One of those truths, according to Graves, is that marriage is between a man and a woman.

In New England, same-sex couples can marry in Massachusetts and Connecticut. They may obtain a civil union in New Hampshire and Vermont. Rhode Island’s Legislature is considering a marriage bill this session, according to Equality Maine.

Although bills do not have to be submitted to the Legislature until mid-January, Equality Maine announced last month that a majority of newly elected lawmakers favor extending to same-sex couples the same legal rights and benefits that come when heterosexuals marry. The group won’t decide until after the first of the year whether to submit a bill this session that would allow for same-sex marriages, Betsy Smith, executive director of Equality Maine, said Tuesday.

“Marriage is God’s idea,” Graves said. “It is his institution. It belongs to him.”

The pastor warned the group that met at his church that marriage was being “hijacked” by gay and lesbian activists and liberal pastors. He urged his fellow ministers to stop Maine from allowing gay marriages or civil unions and introduced the group to the Rev. Bob Emrich, pastor of Emmanuel Bible Baptist Church in Plymouth.

A former legislative staffer, Emrich announced the formation of the Maine Marriage Alliance. He described it as a coalition of pastors and laypeople who support traditional marriage. It was founded, in part, as a reaction to the organization of a similar group by clergy that support same-sex marriage.

Last month, ministers in liberal and mainline denominations announced their support of same-sex marriage in four simultaneous press conferences around the state. It was announced at those events that 120 religious leaders from 14 different faith traditions had formed the Religious Coalition for the Freedom to Marry in Maine.

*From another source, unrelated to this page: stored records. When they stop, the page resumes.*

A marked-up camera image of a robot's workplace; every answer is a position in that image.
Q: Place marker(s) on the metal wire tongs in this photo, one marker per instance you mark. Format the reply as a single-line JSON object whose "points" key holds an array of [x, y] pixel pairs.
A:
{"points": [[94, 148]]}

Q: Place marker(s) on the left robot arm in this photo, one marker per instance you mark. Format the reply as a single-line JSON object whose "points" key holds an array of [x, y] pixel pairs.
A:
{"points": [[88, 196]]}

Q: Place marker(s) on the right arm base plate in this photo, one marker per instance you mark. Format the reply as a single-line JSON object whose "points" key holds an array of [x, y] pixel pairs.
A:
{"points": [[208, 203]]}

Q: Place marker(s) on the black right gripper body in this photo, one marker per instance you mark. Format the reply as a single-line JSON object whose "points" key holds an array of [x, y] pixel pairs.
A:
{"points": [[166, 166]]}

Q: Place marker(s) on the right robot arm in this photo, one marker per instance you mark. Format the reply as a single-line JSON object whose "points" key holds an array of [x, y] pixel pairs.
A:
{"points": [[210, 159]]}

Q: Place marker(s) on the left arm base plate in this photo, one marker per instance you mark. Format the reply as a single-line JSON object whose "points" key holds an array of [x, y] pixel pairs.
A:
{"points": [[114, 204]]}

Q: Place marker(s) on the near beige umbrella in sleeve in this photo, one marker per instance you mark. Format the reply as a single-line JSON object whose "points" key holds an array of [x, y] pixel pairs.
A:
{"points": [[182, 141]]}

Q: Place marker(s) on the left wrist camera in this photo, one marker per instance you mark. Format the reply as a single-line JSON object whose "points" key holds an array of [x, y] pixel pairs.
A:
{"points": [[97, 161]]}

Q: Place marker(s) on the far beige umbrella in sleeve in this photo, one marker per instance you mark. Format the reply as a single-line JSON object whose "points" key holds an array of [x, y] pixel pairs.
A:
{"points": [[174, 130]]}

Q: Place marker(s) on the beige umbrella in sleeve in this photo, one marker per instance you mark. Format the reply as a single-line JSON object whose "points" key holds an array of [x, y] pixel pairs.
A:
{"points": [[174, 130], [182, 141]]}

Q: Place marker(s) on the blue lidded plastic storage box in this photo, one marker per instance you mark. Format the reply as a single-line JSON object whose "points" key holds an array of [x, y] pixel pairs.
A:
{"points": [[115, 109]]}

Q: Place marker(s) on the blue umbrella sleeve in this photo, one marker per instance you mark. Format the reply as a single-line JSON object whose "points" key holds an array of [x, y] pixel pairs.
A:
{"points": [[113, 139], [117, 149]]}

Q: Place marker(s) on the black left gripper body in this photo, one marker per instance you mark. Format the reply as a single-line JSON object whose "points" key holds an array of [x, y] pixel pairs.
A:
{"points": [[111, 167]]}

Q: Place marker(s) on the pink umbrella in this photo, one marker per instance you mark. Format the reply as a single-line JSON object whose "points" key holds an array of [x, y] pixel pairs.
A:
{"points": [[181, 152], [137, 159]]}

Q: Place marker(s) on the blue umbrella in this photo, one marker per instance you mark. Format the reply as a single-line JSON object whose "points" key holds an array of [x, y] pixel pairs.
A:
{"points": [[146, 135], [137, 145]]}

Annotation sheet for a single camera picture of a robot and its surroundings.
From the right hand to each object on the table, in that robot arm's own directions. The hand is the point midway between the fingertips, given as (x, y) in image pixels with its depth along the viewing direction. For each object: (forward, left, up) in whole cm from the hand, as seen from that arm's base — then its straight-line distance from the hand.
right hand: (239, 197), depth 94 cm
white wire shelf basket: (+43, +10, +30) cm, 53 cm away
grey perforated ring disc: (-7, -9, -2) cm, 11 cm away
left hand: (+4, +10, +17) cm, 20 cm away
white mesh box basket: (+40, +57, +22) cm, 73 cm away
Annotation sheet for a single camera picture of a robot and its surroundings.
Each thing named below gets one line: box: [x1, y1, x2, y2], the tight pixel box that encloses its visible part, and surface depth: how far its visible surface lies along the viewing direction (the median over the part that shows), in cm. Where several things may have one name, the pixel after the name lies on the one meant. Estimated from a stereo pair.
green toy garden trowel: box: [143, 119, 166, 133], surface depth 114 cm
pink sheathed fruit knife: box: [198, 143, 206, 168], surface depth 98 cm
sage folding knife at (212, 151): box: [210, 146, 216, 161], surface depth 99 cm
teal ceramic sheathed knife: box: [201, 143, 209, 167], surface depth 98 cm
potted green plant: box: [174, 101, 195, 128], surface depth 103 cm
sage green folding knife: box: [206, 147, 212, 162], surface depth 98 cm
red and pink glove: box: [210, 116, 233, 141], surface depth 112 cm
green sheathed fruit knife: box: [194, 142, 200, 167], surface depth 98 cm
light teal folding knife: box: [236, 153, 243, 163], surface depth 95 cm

A few days later, Bishop Richard Malone, head of the Roman Catholic Diocese of Portland, announced that the church would oppose efforts to legalize same-sex marriage in Maine. In a letter to his flock, read from the pulpits in many parishes, the bishop reminded Catholics that the principal reason for marriage was procreation, which is possible only between a man and a woman.

Maine law defines marriage as the union of a man and a woman. The state does not have a constitutional amendment that defines marriage as between a man and a woman as some states do. One of the goals of the Maine Marriage Alliance is to amend the state constitution to include that definition of marriage.

“I am in a totally different camp and I believe marriage should be a matter of equality and open to all,” the Rev. Mark Doty, pastor of Hammond Street Congregational Church in Bangor, said Tuesday when told of the formation of the Maine Marriage Alliance.

Doty spoke in support of gay marriage at the press conferences held last month.

“I personally believe in a God that wants the best for all creation and wants all human beings to be fulfilled,” he said Tuesday. “I believe in a God who allows for everyone to have a meaningful life and be part of a partnered relationship. The loving God that I worship would never prohibit people who love one another from being together [in] committed covenantal relationships.”

On Tuesday, Emrich urged pastors to preach and pray about the “threat” to traditional marriage. He also asked them to contact their legislators and to ask members of their congregations to do the same.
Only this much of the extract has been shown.